Architecture: We built a TypeScript monorepo with three main components:

  • Ingestion Pipeline: Fetches package.json, README.md, and TypeScript definitions from unpkg CDN for 15 carefully curated MVP packages (AI/agent tools, edge/serverless utilities, and popular frameworks). We parse exports using regex patterns to extract functions, classes, and interfaces. Code examples are pulled from README fenced blocks. All this gets indexed into Elasticsearch.

  • Elastic Serverless Backend: We configured an Elasticsearch Serverless instance with a custom index schema using the semantic_text field type. This automatically generates embeddings via a Vertex AI inference endpoint we provisioned. The index stores package metadata, full README content, nested exports with signatures, and code examples. Our search implementation uses RRF to combine two retrievers: BM25 searching across description/keywords/readme, and semantic search using Gemini embeddings.

  • Vertex AI Integration: Instead of using Google AI Studio's prototype APIs, we went with production-grade Vertex AI for two reasons: access to the latest gemini-embedding-001 model (MTEB 67.99 @ 768-dim) and native Elasticsearch support via the googlevertexai service. We created a GCP project, enabled the Vertex AI API, set up a service account with proper IAM roles, and configured credentials via JSON key. For code generation, we use Gemini 1.5 Pro with carefully crafted prompts that include package context and strict anti-hallucination instructions.

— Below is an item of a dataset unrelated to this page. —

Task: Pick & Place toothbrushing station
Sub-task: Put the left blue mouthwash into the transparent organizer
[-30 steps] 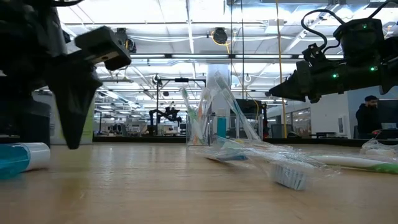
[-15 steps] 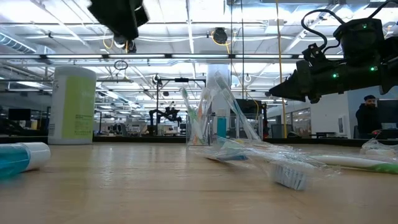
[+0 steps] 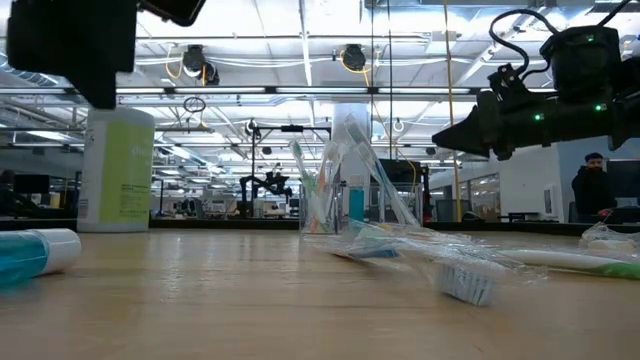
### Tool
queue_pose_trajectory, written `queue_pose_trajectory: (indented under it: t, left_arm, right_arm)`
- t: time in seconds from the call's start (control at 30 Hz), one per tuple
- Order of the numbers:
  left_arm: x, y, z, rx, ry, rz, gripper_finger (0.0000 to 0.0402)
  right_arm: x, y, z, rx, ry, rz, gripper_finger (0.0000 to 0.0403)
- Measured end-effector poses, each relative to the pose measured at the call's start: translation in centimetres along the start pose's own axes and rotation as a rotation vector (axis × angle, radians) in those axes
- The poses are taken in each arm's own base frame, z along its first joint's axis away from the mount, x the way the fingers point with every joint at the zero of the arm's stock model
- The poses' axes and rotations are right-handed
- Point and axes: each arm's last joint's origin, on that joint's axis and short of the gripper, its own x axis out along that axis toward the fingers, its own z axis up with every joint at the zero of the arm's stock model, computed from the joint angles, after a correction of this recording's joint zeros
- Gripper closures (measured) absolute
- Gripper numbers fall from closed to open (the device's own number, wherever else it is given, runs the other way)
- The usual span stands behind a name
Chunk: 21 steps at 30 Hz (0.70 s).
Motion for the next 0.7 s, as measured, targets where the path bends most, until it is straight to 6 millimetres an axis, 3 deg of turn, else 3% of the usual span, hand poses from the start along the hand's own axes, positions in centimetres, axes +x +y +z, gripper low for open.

  • MCP Control Plane: A Fastify server exposing MCP-compliant endpoints for resource listing, hybrid search, grounded answers, and reindexing. BullMQ workers handle async reindexing jobs with Redis as the queue backend. Bearer token authentication secures all endpoints.

  • Next.js UI: A simple web interface for browsing packages and testing the search/generation flow, deployed to Vercel.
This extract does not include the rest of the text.